* [Task instructions]:
Among the records below, find the lines that contain "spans" and copy each of them.

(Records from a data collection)
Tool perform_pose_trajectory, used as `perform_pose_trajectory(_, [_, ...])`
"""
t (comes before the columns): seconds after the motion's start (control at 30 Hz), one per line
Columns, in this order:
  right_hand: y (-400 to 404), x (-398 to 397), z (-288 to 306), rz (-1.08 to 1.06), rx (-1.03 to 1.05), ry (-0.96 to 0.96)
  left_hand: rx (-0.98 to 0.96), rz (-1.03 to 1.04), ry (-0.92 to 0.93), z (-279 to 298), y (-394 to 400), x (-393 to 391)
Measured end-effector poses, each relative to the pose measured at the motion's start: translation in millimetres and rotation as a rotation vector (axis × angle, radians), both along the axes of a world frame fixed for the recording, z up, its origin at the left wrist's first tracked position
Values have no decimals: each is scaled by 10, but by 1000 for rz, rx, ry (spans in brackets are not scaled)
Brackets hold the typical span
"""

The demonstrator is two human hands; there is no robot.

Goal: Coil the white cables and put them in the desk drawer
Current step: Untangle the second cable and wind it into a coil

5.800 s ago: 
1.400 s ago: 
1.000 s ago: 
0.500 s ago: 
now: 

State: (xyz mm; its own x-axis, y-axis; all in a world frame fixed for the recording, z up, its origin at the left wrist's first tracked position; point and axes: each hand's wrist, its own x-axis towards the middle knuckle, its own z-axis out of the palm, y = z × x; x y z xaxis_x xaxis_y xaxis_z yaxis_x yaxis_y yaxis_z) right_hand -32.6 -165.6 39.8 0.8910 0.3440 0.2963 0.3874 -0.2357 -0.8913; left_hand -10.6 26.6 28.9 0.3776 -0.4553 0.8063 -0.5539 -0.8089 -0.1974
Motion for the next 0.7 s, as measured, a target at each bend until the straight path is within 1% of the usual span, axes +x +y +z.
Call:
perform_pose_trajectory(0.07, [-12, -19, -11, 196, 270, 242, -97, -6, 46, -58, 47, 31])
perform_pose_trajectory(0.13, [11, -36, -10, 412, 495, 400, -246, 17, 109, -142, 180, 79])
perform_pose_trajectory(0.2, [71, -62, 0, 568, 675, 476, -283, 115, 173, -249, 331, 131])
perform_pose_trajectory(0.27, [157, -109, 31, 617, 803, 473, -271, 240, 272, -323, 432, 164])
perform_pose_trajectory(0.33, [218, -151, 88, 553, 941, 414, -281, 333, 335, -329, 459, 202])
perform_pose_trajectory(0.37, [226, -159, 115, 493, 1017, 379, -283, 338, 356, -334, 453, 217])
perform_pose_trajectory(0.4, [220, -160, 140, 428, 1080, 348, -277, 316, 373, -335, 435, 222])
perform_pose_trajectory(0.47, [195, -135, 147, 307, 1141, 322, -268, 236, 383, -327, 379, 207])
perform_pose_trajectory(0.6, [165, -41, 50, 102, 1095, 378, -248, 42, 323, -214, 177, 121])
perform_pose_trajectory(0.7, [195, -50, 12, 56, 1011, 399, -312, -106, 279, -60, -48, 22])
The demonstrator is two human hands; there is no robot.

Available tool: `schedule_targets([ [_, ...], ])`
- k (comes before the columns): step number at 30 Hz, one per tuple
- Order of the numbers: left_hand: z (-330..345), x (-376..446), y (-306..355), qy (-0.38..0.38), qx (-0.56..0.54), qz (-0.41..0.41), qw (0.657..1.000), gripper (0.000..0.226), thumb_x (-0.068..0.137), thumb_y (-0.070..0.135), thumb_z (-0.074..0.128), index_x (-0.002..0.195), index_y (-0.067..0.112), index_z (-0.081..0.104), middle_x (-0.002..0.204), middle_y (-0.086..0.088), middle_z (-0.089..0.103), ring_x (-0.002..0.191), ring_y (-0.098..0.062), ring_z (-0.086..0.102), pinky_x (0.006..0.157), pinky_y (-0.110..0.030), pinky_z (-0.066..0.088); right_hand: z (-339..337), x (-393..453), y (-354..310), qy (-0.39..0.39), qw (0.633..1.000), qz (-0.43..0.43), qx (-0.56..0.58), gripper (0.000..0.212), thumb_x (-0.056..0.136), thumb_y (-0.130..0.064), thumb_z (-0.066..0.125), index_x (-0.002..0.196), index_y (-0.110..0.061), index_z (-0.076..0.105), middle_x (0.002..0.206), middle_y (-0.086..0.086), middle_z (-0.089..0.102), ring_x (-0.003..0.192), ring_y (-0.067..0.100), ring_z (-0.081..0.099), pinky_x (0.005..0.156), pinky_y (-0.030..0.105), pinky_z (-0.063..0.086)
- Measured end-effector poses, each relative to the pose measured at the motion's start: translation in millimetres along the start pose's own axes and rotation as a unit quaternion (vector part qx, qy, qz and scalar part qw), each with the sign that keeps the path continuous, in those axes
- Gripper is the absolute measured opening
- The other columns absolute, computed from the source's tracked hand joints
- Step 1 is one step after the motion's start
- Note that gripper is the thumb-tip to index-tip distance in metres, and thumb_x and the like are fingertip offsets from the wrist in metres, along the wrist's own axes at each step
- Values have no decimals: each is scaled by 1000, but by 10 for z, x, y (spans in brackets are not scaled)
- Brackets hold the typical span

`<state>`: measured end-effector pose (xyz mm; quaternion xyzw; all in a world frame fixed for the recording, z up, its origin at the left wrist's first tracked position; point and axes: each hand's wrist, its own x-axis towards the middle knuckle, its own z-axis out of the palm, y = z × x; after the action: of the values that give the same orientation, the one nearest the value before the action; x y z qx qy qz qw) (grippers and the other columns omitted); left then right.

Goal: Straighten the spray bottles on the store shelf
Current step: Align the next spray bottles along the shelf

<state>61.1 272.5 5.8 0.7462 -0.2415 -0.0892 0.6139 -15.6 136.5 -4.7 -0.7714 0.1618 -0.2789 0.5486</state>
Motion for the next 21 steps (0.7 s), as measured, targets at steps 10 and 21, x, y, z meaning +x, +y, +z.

* [Response area]:
Values have no decimals: each is scaled by 10, but by 1000 for rz, rx, ry (spans in brackets are not scaled)
- Values have no decimals: each is scaled by 1000, but by 10 for z, x, y (spans in brackets are not scaled)

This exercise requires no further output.